As part of its Family Engagement Month celebration in October 2017, the Office of Family and Community Engagement awarded three schools a $1,000 prize to support a family engagement initiative planned by their School Advisory Council. This month, we write about Science Leadership Academy High School.
Beginning in the 2016-17 school year, most principals, teachers, and families began to learn about what exactly a “SAC,” or School Advisory Council, was. SACs had existed before that school year in a handful of schools, but Fall 2016 was the year SACs really began to take off as a district-wide initiative. One of the schools that quickly picked up the momentum and hit the ground running with their SAC was Science Leadership Academy High School (SLA). The Office of Family and Community Engagement recently recognized the hard work that SLA has put in to increasing family engagement and building its SAC through designating the school a Family School Partnership Awardee.
Family involvement at SLA begins before students even start their four years at the school. Because the school is a special admissions high school, prospective students are required to participate in interviews with staff—something that also tends to call for engaged parents who can help their student prepare for what is likely to be the first official “interview” they’ve ever had to do.
Family engagement carries all the way through to graduation, too. One distinct feature of SLA—and SLA’s family engagement strategy—is their use of advisories. Students are assigned an advisor when they begin at SLA and participate in advisories, which are graded, twice a week at the end of the day.

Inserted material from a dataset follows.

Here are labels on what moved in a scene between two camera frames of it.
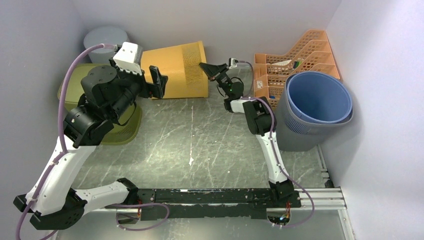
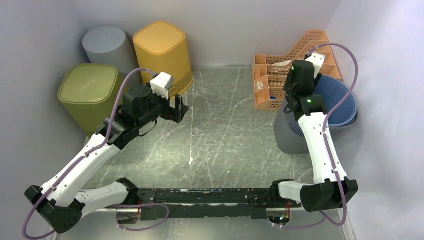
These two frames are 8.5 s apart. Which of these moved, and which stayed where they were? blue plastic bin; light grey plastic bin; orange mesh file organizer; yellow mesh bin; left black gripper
Moved: blue plastic bin; left black gripper; yellow mesh bin
Stayed: light grey plastic bin; orange mesh file organizer

Spending all four years together allows the advisors to get to know students and their families very well. Some advisories even hold potluck dinners to get to know each other. Counselor Zoe Siswick explains that the advisor “then becomes the liaison between the home and the school. In the off quarters, two and four, the parents are able to go in and meet with teachers.”
During report card quarters, Ms. Siswick explains that advisors take fifteen to twenty minutes to hold an advisor-parent-student conference, during which the students all receive “narrative report cards” in addition to their graded report cards.
“I, as an advisor, for example, am going to sit down with my advisee and his or her parents and go through all of those narrative reports and say, ‘these are some themes we’re seeing, these are some strengths, these are some areas of improvement, these are some goals we have,” Ms. Siswick says. In-person family participation for these conferences is over 90%.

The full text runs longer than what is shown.